_Exercise description_
Exactly as they stand, give the records below again, with no images.

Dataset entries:

-*-

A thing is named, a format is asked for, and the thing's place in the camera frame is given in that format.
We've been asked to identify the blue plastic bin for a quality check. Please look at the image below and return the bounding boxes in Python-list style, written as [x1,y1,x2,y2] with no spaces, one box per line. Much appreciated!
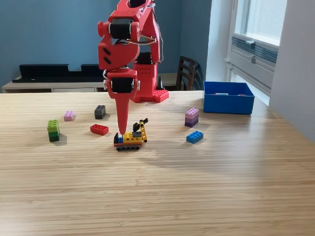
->
[203,81,255,116]

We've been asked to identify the dark grey brick stack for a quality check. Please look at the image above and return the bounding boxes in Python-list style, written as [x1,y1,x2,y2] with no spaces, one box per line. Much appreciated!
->
[94,105,107,120]

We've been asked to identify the red flat brick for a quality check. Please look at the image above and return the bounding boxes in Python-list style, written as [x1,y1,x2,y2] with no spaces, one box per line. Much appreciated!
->
[90,123,109,136]

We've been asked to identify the yellow toy digger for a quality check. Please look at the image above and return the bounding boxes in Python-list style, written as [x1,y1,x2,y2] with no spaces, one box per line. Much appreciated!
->
[113,118,149,152]

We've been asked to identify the pink brick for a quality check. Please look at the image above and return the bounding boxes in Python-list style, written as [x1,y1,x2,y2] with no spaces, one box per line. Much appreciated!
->
[63,110,76,122]

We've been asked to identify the dark wooden chair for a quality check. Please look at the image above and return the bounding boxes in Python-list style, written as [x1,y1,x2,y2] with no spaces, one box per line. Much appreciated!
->
[175,56,204,91]

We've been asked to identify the purple brick stack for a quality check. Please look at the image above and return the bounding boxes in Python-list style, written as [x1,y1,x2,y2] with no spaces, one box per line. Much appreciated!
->
[184,108,200,128]

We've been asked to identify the green brick stack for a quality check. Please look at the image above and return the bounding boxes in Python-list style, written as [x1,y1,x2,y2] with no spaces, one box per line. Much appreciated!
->
[47,119,61,143]

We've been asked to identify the pale wooden sideboard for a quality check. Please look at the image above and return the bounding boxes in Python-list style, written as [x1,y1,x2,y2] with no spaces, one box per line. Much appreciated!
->
[1,72,184,93]

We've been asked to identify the blue brick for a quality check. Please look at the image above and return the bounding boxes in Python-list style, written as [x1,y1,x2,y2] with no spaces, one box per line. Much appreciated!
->
[186,130,204,145]

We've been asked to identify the grey window vent grille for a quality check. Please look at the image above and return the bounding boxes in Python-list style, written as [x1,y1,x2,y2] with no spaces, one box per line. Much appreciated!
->
[231,36,279,65]

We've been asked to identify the white window frame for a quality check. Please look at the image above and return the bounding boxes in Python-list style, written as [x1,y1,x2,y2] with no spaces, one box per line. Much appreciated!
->
[231,0,288,47]

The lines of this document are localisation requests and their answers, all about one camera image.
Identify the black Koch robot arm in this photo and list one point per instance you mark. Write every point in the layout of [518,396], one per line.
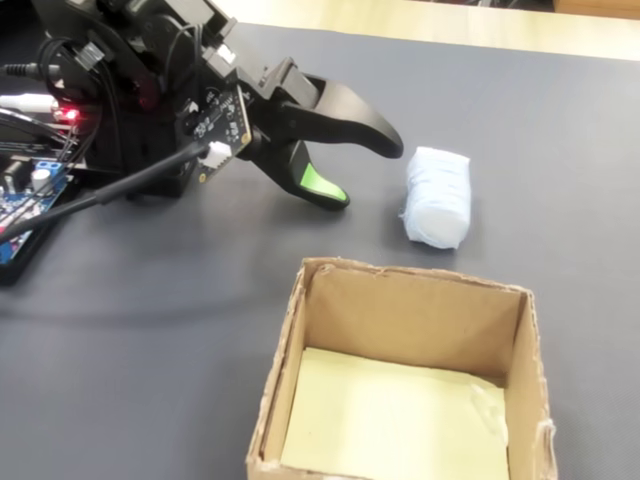
[130,60]

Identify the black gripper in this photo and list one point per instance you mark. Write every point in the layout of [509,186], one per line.
[267,87]

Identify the dark grey table mat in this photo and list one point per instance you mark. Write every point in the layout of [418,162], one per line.
[175,325]

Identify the brown cardboard box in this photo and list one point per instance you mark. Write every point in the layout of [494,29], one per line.
[410,320]

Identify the black camera circuit board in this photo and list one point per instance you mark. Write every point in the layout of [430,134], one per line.
[225,120]

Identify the black power plug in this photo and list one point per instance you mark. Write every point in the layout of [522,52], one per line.
[25,70]

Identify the pale yellow paper sheet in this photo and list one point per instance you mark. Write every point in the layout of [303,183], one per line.
[395,420]

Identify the blue controller circuit board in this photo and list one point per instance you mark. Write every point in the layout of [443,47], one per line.
[22,210]

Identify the light blue block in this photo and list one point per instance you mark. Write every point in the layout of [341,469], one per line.
[440,195]

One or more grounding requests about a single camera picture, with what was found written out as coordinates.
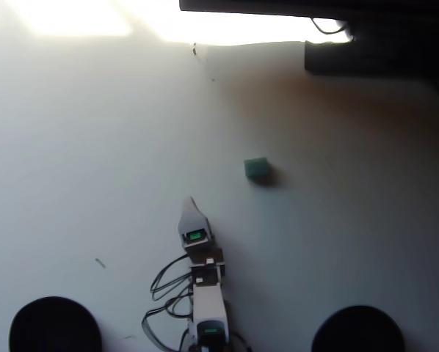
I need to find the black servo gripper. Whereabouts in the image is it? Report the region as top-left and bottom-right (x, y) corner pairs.
(178, 196), (224, 265)

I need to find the blue cube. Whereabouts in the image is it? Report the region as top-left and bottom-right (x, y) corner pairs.
(243, 156), (272, 185)

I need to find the black round bowl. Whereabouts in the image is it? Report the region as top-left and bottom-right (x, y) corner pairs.
(9, 296), (103, 352)
(311, 305), (406, 352)

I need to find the black monitor edge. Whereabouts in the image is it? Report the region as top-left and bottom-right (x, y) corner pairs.
(178, 0), (439, 41)

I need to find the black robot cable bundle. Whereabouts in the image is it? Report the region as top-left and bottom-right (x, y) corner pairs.
(142, 254), (197, 352)

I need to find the thin black looped cable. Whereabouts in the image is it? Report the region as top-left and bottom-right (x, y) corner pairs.
(311, 16), (349, 35)

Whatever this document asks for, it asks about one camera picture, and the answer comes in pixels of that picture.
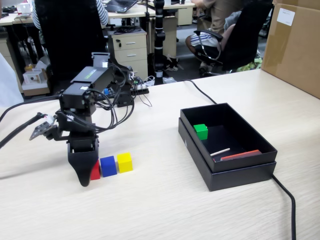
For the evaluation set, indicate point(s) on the clear plastic bag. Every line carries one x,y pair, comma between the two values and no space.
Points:
169,80

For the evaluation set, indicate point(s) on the black open box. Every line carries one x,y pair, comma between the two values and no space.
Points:
237,178

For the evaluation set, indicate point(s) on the small controller circuit board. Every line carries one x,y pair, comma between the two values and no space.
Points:
106,91

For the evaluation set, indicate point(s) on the person in striped shirt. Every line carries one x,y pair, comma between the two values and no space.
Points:
102,12

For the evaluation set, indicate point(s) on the person in striped shorts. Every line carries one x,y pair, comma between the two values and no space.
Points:
220,17

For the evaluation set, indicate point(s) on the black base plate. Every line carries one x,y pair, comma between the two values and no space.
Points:
142,91

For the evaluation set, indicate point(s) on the green wooden cube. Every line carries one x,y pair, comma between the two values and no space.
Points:
200,131

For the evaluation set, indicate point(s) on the red wooden cube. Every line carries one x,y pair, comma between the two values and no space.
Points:
96,173

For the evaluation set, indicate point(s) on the blue wooden cube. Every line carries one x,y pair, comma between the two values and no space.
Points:
108,166

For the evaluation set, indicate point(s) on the pale wooden stick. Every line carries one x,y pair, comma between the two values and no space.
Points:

-*-

_Result for this task_
A thing is named, a format is asked for, and the thing's place in the camera frame is given in that format.
We've been asked to identify the blue plastic bin for a quality check. Please look at the image below and return the bounding boxes in Python-list style, written as [x1,y1,x2,y2] with no spaces, one box per line. Much appreciated!
->
[203,81,255,116]

We've been asked to identify the dark grey brick stack for a quality check. Please look at the image above and return the bounding boxes in Python-list style, written as [x1,y1,x2,y2] with no spaces, one box per line. Much appreciated!
->
[94,105,107,120]

We've been asked to identify the red flat brick for a quality check. Please look at the image above and return the bounding boxes in Python-list style, written as [x1,y1,x2,y2] with no spaces, one box per line. Much appreciated!
->
[90,123,109,136]

We've been asked to identify the yellow toy digger for a quality check. Please look at the image above and return the bounding boxes in Python-list style, written as [x1,y1,x2,y2] with no spaces, one box per line. Much appreciated!
->
[113,118,149,152]

We've been asked to identify the pink brick for a quality check. Please look at the image above and return the bounding boxes in Python-list style, written as [x1,y1,x2,y2] with no spaces, one box per line. Much appreciated!
->
[63,110,76,122]

We've been asked to identify the dark wooden chair for a quality check. Please look at the image above and return the bounding boxes in Python-list style, written as [x1,y1,x2,y2] with no spaces, one box per line. Much appreciated!
->
[175,56,204,91]

We've been asked to identify the purple brick stack for a quality check. Please look at the image above and return the bounding boxes in Python-list style, written as [x1,y1,x2,y2] with no spaces, one box per line. Much appreciated!
->
[184,108,200,128]

We've been asked to identify the green brick stack for a quality check. Please look at the image above and return the bounding boxes in Python-list style, written as [x1,y1,x2,y2] with no spaces, one box per line. Much appreciated!
->
[47,119,61,143]

We've been asked to identify the pale wooden sideboard for a quality check. Please look at the image above and return the bounding boxes in Python-list style, written as [x1,y1,x2,y2] with no spaces, one box per line. Much appreciated!
->
[1,72,184,93]

We've been asked to identify the blue brick for a quality check. Please look at the image above and return the bounding boxes in Python-list style, written as [x1,y1,x2,y2] with no spaces, one box per line. Much appreciated!
->
[186,130,204,145]

We've been asked to identify the grey window vent grille for a quality check. Please look at the image above and return the bounding boxes in Python-list style, written as [x1,y1,x2,y2] with no spaces, one box per line. Much appreciated!
->
[231,36,279,65]

We've been asked to identify the white window frame for a quality check. Please look at the image above and return the bounding boxes in Python-list style, written as [x1,y1,x2,y2] with no spaces, one box per line. Much appreciated!
->
[231,0,288,47]

The lines of this document are localisation requests and their answers, all about one camera image.
Identify the black Koch robot arm in this photo and list one point per instance you mark. Write every point in the layout of [518,396], one per line.
[130,60]

Identify the black gripper in this photo and list one point per instance you mark. Write every point in the layout of [509,186], one per line.
[267,87]

Identify the dark grey table mat in this photo and list one point per instance you mark. Write every point in the layout of [418,162], one per line.
[175,325]

Identify the brown cardboard box in this photo and list one point per instance you mark. Write every point in the layout of [494,29], one per line.
[410,320]

Identify the black camera circuit board in this photo and list one point per instance you mark. Write every point in the layout of [430,134], one per line.
[225,120]

Identify the black power plug in this photo and list one point per instance you mark. Write every point in the layout of [522,52], one per line.
[25,70]

Identify the pale yellow paper sheet in this photo and list one point per instance you mark. Write every point in the layout of [303,183], one per line.
[395,420]

Identify the blue controller circuit board in this photo and list one point per instance you mark. Write every point in the layout of [443,47], one per line.
[22,210]

Identify the light blue block in this photo and list one point per instance you mark. Write every point in the layout of [341,469], one per line.
[440,195]

One or more grounding requests about a single camera picture, with what was found written out as coordinates.
I need to find the black servo gripper. Whereabouts in the image is it? Report the region as top-left and bottom-right (x, y) corner pairs.
(178, 196), (224, 265)

I need to find the blue cube. Whereabouts in the image is it? Report the region as top-left and bottom-right (x, y) corner pairs.
(243, 156), (272, 185)

I need to find the black round bowl. Whereabouts in the image is it? Report the region as top-left and bottom-right (x, y) corner pairs.
(9, 296), (103, 352)
(311, 305), (406, 352)

I need to find the black monitor edge. Whereabouts in the image is it? Report the region as top-left and bottom-right (x, y) corner pairs.
(178, 0), (439, 41)

I need to find the black robot cable bundle. Whereabouts in the image is it? Report the region as top-left and bottom-right (x, y) corner pairs.
(142, 254), (197, 352)

I need to find the thin black looped cable. Whereabouts in the image is it? Report the region as top-left and bottom-right (x, y) corner pairs.
(311, 16), (349, 35)

Whatever this document asks for, it asks about one camera picture, and the answer comes in pixels of that picture.
For the evaluation set, indicate point(s) on the clear plastic bag. Every line carries one x,y pair, comma between the two values and no space.
Points:
169,80

For the evaluation set, indicate point(s) on the black open box. Every line carries one x,y pair, comma between the two values and no space.
Points:
237,178

For the evaluation set, indicate point(s) on the small controller circuit board. Every line carries one x,y pair, comma between the two values and no space.
Points:
106,91

For the evaluation set, indicate point(s) on the person in striped shirt. Every line carries one x,y pair, comma between the two values and no space.
Points:
102,12

For the evaluation set, indicate point(s) on the person in striped shorts. Every line carries one x,y pair, comma between the two values and no space.
Points:
220,17

For the evaluation set, indicate point(s) on the black base plate. Every line carries one x,y pair, comma between the two values and no space.
Points:
142,91

For the evaluation set, indicate point(s) on the green wooden cube. Every line carries one x,y pair, comma between the two values and no space.
Points:
200,131

For the evaluation set, indicate point(s) on the red wooden cube. Every line carries one x,y pair, comma between the two values and no space.
Points:
96,173

For the evaluation set, indicate point(s) on the blue wooden cube. Every line carries one x,y pair, comma between the two values and no space.
Points:
108,166

For the evaluation set, indicate point(s) on the pale wooden stick. Every line carries one x,y pair, comma between the two values and no space.
Points:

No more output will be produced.